We believe that the narrative in the gender pay report can impact on how people perceive gender pay data – and we know the majority of women now take an organisation’s pay gap into consideration before applying for a job, according to research from the Equality and Human Rights Commission (EHRC).
The team at EMA have spoken to several Housing Associations who have indicated that reducing their gender pay gap is a top priority. However, an analysis of senior appointments within housing in January/February 2019 indicated that 57% were men. Research from the Government Equalities Office (GEO) indicated that 69% of employers now view closing the gender pay gap as a “high or medium” and are having discussions at board level on how to close the gap.
So, can succession planning play a significant role to play in closing the gender pay gap?
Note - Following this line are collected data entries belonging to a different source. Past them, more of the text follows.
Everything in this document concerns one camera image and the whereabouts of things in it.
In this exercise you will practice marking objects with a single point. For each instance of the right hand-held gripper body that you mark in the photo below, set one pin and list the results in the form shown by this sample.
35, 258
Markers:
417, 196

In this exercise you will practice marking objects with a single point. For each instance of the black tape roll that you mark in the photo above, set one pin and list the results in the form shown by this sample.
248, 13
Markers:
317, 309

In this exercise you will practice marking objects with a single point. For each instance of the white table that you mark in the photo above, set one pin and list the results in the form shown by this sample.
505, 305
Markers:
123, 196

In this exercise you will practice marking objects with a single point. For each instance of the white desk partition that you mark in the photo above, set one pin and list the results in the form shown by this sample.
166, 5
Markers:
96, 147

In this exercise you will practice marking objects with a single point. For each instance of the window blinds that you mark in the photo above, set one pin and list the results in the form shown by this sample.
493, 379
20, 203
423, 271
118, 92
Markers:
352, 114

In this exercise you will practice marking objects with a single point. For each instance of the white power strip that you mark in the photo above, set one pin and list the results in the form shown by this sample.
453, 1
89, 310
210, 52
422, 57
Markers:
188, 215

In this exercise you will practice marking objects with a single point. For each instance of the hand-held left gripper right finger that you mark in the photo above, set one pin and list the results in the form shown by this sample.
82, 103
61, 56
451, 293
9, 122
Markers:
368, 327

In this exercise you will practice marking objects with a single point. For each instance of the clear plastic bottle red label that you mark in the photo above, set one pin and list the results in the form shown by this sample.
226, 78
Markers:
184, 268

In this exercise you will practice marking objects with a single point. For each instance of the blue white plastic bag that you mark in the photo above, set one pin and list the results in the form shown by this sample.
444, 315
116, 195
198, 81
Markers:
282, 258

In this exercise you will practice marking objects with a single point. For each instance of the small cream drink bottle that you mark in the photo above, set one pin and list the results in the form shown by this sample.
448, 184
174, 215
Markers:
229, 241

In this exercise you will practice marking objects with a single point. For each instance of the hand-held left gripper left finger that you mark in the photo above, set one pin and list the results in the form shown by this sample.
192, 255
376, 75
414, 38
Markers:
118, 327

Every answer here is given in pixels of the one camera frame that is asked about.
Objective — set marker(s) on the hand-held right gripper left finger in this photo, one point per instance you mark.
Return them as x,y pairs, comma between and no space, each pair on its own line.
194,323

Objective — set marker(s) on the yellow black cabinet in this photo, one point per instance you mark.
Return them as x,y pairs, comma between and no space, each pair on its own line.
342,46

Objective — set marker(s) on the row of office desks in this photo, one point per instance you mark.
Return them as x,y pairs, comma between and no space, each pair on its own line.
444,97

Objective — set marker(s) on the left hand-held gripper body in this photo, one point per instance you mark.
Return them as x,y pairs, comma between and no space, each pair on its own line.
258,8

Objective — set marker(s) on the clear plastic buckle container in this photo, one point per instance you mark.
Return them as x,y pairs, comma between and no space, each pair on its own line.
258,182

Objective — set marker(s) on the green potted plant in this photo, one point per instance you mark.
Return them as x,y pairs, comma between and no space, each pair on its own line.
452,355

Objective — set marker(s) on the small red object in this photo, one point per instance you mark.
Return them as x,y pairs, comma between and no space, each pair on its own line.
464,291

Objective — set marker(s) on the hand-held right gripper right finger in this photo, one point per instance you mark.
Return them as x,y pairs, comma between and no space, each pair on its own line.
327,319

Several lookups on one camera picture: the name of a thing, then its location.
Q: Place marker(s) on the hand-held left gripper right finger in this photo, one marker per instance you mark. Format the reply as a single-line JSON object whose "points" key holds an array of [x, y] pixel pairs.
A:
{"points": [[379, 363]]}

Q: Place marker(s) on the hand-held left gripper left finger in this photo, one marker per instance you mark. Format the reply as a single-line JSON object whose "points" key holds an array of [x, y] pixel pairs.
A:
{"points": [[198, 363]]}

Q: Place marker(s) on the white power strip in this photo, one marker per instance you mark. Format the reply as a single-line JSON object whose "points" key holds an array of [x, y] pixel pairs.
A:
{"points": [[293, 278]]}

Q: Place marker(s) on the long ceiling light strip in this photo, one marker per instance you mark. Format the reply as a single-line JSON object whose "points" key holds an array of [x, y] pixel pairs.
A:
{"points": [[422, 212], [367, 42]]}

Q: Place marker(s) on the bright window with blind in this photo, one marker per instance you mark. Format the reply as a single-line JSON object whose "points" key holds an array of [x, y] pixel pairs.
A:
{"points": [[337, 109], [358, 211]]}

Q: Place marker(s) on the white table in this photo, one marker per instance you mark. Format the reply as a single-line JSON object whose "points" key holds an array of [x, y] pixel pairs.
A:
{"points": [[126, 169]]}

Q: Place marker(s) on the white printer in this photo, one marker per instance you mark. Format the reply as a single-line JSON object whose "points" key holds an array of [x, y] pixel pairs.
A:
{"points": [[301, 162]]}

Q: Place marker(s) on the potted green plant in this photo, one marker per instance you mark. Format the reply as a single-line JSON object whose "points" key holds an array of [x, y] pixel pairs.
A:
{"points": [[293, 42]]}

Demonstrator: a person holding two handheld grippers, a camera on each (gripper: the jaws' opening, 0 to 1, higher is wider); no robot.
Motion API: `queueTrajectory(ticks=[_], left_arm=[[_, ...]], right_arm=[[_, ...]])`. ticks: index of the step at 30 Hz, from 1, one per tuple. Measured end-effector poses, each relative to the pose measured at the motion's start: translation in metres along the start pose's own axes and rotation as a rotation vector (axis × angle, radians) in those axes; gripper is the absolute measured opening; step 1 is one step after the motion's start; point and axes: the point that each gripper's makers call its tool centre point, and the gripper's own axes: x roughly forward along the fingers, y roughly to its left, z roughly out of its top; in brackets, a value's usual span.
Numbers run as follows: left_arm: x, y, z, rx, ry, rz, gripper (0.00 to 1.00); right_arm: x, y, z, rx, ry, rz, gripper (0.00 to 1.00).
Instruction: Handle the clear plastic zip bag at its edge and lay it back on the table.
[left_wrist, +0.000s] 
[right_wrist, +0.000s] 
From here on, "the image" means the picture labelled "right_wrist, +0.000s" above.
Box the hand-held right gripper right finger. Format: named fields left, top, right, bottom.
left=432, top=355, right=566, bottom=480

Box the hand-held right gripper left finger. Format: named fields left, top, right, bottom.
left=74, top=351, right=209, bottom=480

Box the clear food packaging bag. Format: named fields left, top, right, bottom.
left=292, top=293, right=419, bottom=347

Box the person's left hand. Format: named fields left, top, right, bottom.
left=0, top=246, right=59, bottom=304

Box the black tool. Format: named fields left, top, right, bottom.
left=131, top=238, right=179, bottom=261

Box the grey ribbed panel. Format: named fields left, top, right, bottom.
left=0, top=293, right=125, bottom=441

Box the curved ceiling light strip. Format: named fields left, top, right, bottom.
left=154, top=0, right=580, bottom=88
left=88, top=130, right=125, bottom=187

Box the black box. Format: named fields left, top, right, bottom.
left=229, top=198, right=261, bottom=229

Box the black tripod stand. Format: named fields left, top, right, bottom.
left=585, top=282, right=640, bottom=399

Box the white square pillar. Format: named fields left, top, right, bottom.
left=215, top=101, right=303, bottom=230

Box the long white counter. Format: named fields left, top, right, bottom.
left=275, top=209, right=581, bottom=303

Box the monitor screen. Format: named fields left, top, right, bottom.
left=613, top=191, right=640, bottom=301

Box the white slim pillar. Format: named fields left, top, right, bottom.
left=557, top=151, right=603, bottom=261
Housing organisations are examining how any gaps can be reduced, but perhaps the answer is to develop a succession planning strategy. Very few housing associations have developed strategies, but within the private sector this is seen as the norm. Succession planning provides the opportunity for organisations to identify staff who, with support, can advance to senior positions. Women who may have not applied for senior posts, through this mechanism will be given the support and importantly the confidence if required to apply for senior posts.
Organisations can start by using succession planning to boost gender diversity in their top jobs. This begins by identifying the best female leaders, providing them with a clearer pathway to the top of the organisation and equipping them with the skills and knowledge to pave the way. EMA can confirm there is enthusiasm from employers to ensure women are on the list for leadership roles including Non-Executive Directors (NEDs). Still, it is common practice to begin searching only after an executive is leaving.
HR has a role to establish a skills-based framework of knowledge and expertise required to fill executive and NED posts. Succession training should then be geared around providing the tools required to excel within this framework. Additionally, there is a need to consider enabling strategies for women such as flexible working policies, support networks, and work from home policies. While this may be seen as a ‘disruption’ to the traditional working model, it will give a more diverse range of applicants the possibility to move up through the ranks.
When conducted correctly, succession planning should increase the availability of experienced and capable women who are qualified to take up a senior role and address the gender pay gap.